### Task:
Lines from the start of the data through the line containing "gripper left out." must be given again exactly. Leave the others out.

═════ Data listing

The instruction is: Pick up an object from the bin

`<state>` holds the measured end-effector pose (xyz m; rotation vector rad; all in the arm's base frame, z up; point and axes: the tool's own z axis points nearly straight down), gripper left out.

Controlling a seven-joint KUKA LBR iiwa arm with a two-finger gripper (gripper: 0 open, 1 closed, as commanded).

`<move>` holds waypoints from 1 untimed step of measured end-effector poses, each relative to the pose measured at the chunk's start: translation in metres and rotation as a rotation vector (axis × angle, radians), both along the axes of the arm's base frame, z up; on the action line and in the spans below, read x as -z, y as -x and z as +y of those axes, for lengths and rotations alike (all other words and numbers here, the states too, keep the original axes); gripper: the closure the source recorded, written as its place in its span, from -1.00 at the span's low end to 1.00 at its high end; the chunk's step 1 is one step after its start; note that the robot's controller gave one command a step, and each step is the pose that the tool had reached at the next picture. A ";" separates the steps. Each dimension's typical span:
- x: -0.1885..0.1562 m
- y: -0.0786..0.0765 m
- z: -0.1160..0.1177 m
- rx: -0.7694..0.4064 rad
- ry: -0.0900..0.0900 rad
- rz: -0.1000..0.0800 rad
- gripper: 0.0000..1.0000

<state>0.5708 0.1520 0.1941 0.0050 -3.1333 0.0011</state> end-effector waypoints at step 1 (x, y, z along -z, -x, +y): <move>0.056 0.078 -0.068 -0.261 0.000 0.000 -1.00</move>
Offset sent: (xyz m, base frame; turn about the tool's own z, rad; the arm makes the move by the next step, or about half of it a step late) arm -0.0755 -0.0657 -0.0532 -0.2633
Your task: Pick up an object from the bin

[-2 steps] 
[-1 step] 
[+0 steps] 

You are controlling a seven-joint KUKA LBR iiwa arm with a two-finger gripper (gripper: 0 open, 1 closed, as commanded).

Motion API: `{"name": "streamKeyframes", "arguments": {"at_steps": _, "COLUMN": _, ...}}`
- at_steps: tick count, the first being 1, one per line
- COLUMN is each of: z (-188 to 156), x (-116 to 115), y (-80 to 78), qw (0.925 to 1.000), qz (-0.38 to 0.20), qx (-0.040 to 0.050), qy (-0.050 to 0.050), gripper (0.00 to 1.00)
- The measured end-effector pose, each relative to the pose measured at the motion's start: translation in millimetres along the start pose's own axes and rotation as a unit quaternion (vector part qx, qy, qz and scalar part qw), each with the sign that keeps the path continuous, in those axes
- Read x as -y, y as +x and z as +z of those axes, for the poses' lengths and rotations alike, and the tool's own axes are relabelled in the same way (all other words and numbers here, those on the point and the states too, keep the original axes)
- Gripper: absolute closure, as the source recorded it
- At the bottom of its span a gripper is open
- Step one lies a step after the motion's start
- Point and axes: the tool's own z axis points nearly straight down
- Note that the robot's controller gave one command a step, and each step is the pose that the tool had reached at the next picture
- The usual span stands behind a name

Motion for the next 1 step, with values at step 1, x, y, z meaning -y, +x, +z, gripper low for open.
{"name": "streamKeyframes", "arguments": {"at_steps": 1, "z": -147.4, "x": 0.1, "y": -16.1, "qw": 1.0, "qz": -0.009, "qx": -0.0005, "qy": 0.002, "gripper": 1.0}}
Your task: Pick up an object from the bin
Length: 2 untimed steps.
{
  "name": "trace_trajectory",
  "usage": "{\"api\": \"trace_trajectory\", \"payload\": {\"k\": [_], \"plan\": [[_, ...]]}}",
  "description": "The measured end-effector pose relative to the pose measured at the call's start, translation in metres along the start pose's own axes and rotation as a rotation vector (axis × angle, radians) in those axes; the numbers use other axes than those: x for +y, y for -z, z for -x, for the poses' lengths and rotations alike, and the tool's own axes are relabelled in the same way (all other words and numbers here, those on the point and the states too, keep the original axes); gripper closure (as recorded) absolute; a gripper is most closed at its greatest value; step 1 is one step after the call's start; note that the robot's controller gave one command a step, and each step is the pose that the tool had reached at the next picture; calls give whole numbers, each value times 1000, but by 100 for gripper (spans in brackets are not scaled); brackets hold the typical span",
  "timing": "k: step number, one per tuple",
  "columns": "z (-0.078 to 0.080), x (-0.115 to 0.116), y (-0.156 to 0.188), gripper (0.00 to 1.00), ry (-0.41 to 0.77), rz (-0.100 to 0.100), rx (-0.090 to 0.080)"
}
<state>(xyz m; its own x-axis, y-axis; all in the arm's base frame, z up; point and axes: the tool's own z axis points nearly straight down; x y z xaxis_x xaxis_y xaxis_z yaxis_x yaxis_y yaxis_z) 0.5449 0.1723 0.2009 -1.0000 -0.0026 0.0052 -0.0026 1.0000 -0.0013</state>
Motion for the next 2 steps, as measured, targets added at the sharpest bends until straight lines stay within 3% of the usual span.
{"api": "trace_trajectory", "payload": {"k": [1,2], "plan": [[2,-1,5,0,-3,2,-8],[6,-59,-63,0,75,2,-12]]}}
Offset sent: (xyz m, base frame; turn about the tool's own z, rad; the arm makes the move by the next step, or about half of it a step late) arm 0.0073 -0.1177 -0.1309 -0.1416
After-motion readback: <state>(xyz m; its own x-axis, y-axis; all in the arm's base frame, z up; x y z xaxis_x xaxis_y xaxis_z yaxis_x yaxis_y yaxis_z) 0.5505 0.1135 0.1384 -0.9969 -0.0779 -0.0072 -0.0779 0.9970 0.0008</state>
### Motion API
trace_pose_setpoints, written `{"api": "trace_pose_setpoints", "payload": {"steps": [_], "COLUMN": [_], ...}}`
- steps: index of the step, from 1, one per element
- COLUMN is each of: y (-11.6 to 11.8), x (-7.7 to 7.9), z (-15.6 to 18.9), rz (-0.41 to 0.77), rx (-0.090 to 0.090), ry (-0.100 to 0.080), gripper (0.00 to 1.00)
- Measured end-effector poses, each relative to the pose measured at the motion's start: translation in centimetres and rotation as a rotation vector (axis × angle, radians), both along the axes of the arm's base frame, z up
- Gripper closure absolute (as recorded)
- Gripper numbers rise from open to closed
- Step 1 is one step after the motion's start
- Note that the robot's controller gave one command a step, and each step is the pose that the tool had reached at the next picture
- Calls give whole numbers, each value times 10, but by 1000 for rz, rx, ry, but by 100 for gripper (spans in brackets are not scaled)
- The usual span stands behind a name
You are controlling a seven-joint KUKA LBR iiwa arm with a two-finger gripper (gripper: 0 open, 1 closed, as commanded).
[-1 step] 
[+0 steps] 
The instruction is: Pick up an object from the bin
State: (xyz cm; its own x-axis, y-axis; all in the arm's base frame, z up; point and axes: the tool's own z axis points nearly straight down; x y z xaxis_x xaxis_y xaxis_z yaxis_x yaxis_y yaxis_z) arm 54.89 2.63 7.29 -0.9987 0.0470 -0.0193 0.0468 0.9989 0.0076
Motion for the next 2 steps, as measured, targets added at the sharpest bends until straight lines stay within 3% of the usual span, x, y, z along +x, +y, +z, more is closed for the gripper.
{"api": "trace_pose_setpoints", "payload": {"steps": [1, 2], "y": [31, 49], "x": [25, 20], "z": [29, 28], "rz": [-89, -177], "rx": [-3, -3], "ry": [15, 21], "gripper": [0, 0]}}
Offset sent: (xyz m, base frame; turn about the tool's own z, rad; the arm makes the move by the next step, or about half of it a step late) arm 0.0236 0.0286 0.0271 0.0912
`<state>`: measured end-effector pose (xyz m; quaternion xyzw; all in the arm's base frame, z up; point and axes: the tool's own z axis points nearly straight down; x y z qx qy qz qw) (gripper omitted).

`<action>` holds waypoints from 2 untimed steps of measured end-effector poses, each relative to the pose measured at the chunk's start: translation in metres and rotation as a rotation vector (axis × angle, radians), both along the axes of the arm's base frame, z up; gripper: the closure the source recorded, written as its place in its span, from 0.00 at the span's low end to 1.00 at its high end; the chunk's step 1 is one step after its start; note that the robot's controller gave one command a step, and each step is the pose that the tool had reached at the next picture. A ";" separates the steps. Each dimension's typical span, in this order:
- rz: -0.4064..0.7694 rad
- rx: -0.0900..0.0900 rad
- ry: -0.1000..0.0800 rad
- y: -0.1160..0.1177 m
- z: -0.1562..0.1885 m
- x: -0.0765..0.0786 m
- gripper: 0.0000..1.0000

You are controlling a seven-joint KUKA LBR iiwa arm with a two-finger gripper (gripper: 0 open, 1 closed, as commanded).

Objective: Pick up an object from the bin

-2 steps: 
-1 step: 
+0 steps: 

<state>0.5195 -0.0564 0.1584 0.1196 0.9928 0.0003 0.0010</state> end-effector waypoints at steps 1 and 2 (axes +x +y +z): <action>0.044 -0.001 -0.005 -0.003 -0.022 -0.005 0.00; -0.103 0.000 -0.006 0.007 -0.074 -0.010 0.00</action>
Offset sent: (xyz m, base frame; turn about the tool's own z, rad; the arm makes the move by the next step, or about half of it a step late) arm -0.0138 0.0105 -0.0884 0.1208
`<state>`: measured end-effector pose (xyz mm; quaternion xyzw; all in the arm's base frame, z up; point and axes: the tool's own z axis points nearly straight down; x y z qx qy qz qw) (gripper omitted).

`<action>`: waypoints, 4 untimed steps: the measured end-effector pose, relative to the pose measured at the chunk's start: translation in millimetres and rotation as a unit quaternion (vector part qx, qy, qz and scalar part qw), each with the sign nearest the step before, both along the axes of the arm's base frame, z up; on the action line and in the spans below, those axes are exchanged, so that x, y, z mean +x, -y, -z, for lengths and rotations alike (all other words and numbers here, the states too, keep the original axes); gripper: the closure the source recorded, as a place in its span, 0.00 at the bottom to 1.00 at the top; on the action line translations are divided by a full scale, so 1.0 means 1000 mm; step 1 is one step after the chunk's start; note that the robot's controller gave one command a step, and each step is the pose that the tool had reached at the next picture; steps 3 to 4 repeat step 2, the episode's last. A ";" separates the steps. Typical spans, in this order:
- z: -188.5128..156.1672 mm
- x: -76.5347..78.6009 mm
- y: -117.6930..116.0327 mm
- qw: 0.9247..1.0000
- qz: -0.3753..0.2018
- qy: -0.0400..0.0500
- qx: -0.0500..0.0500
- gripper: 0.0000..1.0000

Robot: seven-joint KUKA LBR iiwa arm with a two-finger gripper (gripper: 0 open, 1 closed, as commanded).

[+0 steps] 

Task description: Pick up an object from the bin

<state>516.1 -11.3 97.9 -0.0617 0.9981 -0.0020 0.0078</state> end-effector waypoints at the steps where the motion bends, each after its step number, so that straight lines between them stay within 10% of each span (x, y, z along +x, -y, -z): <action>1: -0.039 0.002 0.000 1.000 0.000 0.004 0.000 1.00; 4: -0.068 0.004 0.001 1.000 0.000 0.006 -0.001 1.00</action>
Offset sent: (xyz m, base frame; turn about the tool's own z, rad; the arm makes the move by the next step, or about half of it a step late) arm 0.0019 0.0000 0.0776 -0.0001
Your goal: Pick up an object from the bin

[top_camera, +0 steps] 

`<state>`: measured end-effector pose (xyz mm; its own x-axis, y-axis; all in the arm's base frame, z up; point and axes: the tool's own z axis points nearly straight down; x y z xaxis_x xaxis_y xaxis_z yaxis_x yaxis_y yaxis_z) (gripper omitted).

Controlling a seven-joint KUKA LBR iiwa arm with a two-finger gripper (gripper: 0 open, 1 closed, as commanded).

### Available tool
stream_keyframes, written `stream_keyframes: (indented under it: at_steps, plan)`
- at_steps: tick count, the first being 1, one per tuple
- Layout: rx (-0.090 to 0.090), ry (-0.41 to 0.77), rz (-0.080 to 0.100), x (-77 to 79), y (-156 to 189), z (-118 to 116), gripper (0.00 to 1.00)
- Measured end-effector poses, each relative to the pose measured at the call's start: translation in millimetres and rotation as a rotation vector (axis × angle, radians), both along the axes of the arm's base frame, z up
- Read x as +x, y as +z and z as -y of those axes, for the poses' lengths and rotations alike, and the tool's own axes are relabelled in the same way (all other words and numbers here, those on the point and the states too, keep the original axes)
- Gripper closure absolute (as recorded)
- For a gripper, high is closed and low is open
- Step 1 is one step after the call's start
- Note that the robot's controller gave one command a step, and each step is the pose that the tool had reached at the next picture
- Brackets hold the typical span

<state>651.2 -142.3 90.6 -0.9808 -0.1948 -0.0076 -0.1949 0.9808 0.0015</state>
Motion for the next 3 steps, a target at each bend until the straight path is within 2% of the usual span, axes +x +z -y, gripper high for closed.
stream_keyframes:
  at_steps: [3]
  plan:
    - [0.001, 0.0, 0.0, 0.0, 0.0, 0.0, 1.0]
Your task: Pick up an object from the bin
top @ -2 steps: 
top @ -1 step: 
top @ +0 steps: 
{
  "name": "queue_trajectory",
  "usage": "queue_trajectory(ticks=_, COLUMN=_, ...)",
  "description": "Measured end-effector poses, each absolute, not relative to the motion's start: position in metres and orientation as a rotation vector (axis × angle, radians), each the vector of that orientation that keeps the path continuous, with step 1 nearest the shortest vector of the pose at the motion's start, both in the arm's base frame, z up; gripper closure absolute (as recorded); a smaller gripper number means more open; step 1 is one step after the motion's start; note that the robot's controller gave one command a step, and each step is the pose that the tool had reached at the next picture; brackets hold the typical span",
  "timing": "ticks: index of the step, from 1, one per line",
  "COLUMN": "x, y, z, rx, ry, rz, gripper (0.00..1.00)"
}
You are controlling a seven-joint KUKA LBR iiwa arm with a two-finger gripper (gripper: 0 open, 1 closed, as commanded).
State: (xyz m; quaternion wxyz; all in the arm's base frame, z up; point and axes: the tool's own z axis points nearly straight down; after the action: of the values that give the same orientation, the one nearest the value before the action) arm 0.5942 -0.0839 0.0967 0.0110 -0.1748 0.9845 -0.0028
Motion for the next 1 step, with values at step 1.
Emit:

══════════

### Answer to this problem:
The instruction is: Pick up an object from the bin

`<state>` holds the measured end-effector pose (xyz m; rotation vector rad; all in the arm's base frame, z up; point and axes: the tool's own z axis points nearly straight down), gripper left out.

The exercise requires no further output.